Reputation: 525
I'm wondering how I can generate a random logical word list in PHP.
I have a MySQL database full of English words (A - Z) and I want to generate logical words to go with each one.
For example: In the word list I have, number 26 is 'abandon', I would like to generate a word for this word maybe using regex or something so I can translate a whole page of words back and forth using it.
The problem about using straight up random words is they don't look authentic enough, so 'abandon' might become (purely randomly generated) 'qdbskp' or something like that. The problem being the word doesn't look authentic at all, it really just looks like someone slammed their face into the keyboard.
However I would like some logic to it, so maybe a few vowels and consonants to make the word look "real".

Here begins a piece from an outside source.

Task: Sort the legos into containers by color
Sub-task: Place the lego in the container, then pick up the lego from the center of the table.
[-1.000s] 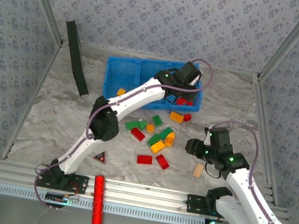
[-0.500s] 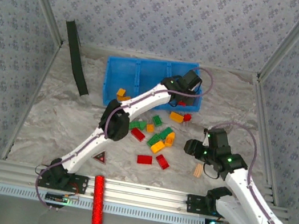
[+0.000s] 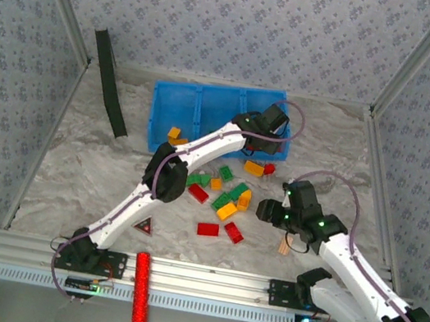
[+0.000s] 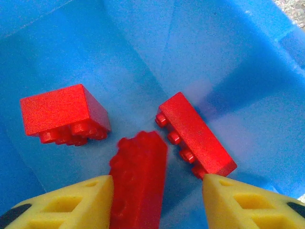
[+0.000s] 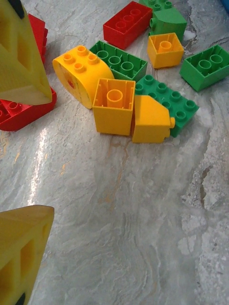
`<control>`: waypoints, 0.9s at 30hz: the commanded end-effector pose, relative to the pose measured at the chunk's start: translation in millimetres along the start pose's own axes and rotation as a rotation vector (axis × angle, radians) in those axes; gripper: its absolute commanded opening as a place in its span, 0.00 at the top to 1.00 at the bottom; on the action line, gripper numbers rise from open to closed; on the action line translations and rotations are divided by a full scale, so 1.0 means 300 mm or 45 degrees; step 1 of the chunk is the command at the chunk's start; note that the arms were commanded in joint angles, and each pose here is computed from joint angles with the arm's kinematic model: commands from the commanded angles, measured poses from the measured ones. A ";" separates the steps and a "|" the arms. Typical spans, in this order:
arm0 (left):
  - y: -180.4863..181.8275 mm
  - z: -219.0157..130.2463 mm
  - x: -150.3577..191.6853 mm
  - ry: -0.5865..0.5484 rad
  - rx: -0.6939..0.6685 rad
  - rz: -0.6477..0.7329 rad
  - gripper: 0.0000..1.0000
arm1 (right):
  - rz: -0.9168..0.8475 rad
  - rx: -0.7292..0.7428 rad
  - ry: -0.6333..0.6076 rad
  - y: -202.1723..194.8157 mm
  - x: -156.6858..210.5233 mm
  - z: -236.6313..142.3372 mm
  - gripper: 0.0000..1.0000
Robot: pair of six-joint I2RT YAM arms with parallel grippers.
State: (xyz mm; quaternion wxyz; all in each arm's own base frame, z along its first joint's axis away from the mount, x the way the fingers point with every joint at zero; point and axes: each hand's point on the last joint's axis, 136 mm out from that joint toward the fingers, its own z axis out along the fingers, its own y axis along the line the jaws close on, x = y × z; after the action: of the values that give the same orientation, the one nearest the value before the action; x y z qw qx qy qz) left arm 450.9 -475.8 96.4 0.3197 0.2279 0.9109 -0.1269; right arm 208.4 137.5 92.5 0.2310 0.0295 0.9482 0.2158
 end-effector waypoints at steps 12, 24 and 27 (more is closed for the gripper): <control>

Hopefully I'm explaining myself correctly.
Thanks.
TLDR: I'm trying to create a randomly generated word dictionary with links to an English word list that have some logic so the words look real.
Upvotes: 2
Views: 4885
Reputation: 1365
function random_word( $length = 6 ) {
$cons = array( 'b', 'c', 'd', 'f', 'g', 'h', 'j', 'k', 'l', 'm', 'n', 'p', 'r', 's', 't', 'v', 'w', 'x', 'z', 'pt', 'gl', 'gr', 'ch', 'ph', 'ps', 'sh', 'st', 'th', 'wh' );
$cons_cant_start = array( 'ck', 'cm', 'dr', 'ds','ft', 'gh', 'gn', 'kr', 'ks', 'ls', 'lt', 'lr', 'mp', 'mt', 'ms', 'ng', 'ns','rd', 'rg', 'rs', 'rt', 'ss', 'ts', 'tch');
$vows = array( 'a', 'e', 'i', 'o', 'u', 'y','ee', 'oa', 'oo');
$current = ( mt_rand( 0, 1 ) == '0' ? 'cons' : 'vows' );
$word = '';
while( strlen( $word ) < $length ) {
if( strlen( $word ) == 2 ) $cons = array_merge( $cons, $cons_cant_start );
$rnd = ${$current}[ mt_rand( 0, count( ${$current} ) -1 ) ];
if( strlen( $word . $rnd ) <= $length ) {
$word .= $rnd;
$current = ( $current == 'cons' ? 'vows' : 'cons' );
}
}
return $word;
}
Simple and it's working great, credits to http://ozh.in/vh
Upvotes: 1
Reputation: 26375
What can make a word look somewhat logical is if it's composed of characters in an order you're used to seeing them. One way to do this is with a weighted list of trigrams - sequences of 3 characters.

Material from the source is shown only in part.